Extrapolation of N2 fixation rates made in laboratory or field populations of Trichodesmium to the world’s ocean can yield a wide range of global marine N2 fixation rates. For example, rates of N2 fixation by Trichodesmium from field populations vary by six orders of magnitude (LaRoche and Breitbarth, 2005; Mulholland et al., 2006). Laboratory estimates vary only by about 4 orders of magnitude, but still, which rates do we choose for our global estimate? Based on laboratory studies, rates of N2 fixation vary with environmental factors and according to physiological state (e.g., Mulholland et al. 1999, 2001; Mulholland and Capone, 2001; Mulholland and Bernhardt, 2005; Breitbarth et al., 2006; Hutchins et al., 2007) and yet the physiological state of natural populations is impossible to assess at the time of sampling. It is thought that rates of N2 fixation and growth by Trichodesmium are limited by phosphorus (P), iron (Fe), or light (Sa˜nudo-Wilhelmy et al., 2001; Mills et al., 2004; Fu et al., 2005; Mulholland and Bernhardt, 2005). However, the range of responses to these variables and their interactions is unknown (Mulholland and Bernhardt, 2005).
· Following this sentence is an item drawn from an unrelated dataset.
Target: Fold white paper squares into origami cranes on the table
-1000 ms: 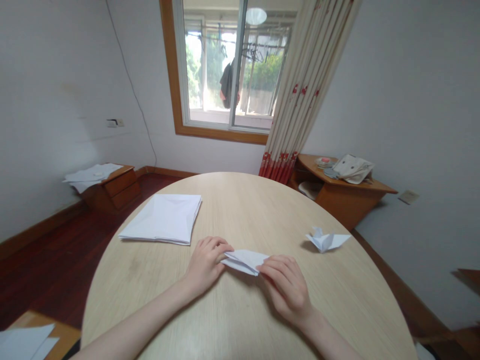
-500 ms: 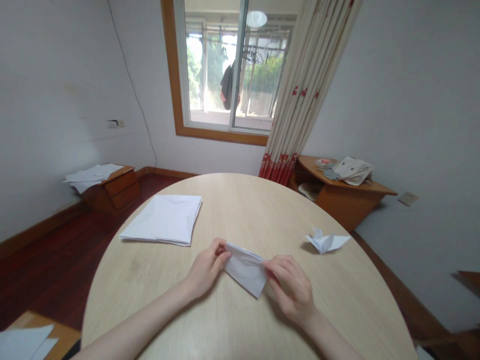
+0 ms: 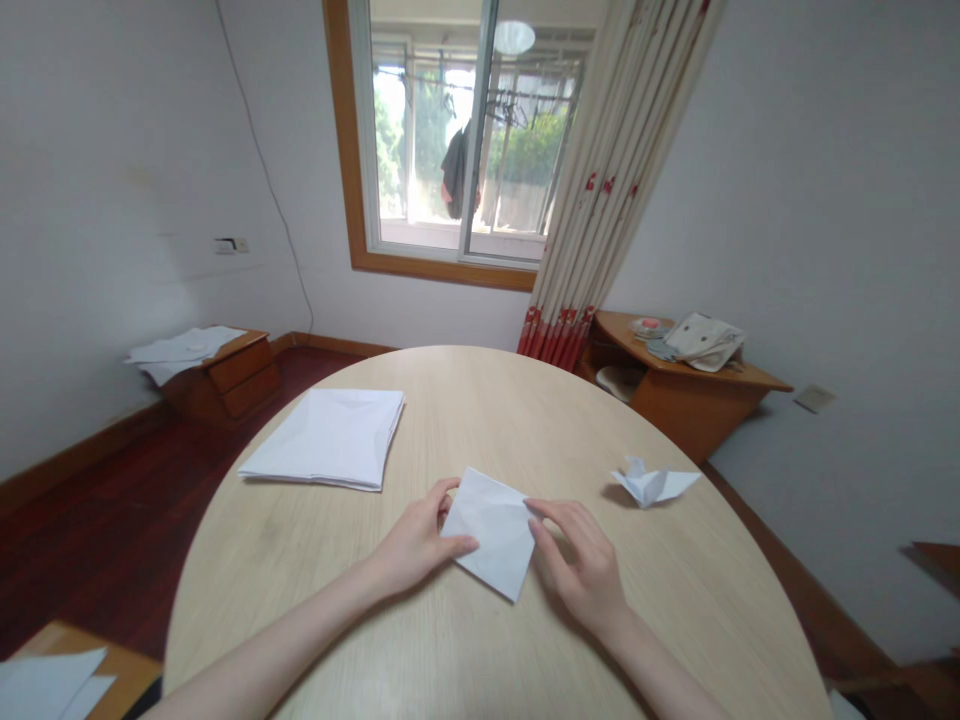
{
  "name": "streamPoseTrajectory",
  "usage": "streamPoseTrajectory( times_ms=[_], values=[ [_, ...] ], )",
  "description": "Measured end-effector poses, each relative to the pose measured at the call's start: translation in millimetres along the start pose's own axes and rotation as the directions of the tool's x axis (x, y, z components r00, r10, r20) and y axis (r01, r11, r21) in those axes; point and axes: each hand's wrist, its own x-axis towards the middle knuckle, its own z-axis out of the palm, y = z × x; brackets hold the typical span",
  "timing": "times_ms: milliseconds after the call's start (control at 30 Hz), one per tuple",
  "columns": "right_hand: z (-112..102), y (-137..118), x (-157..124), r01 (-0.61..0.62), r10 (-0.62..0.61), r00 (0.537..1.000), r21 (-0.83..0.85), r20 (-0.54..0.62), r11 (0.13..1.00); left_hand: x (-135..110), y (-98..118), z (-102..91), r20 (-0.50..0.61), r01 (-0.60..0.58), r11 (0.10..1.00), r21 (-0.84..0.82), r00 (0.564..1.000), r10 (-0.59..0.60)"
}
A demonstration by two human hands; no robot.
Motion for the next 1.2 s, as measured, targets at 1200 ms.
streamPoseTrajectory(
  times_ms=[1200],
  values=[
    [20, 15, -19, 0.058, -0.026, 0.784, -0.032, 0.62, 0.998, 6, -22, -8.0, -0.125, -0.128, 0.839, 0.529, 0.966, 0.226]
  ],
)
Besides real physiological variability, rates vary depending on the method used to estimate N2 fixation. The two most commonly used methods are the acetylene reduction method and 15N2 uptake; the former measures gross N2 fixation and the latter measures net N2 uptake into biomass (Gallon et al., 2002; Mulholland et al., 2004, 2006). The acetylene reduction method relies on a conversion factor to convert moles of acetylene to moles N2 reduced and the value of this conversion factor has been a matter of debate (see Capone, 1993; Mulholland et al., 2004, 2006; LaRoche and Breitbarth, 2005). Paired comparisons between the two methods used to calibrate one against the other demonstrate that the ratio between acetylene reduction and N2 uptake varies widely both within and among systems and studies (Table 2). Consequently, we are left with an unsatisfying set of data with which to make direct estimates of global N2 fixation. In addition to extrapolations from direct measurements of N2 fixation rates, global estimates of marine N2 fixation have been inferred based on geochemical arguments that rely on elemental stoichiometry of particles and dissolved nutrients in the ocean (see Mahaffey et al., 2005, for a more complete discussion). There are limitations to both of these approaches, however, because of methodological constraints and the physiological peculiarities of the dominant marine N2 fixer, Trichodesmium, discussed below. The physiology of more recently identified N2 fixers is still being elucidated and so it is premature to speculate on how these groups may influence estimates of global new production and carbon export.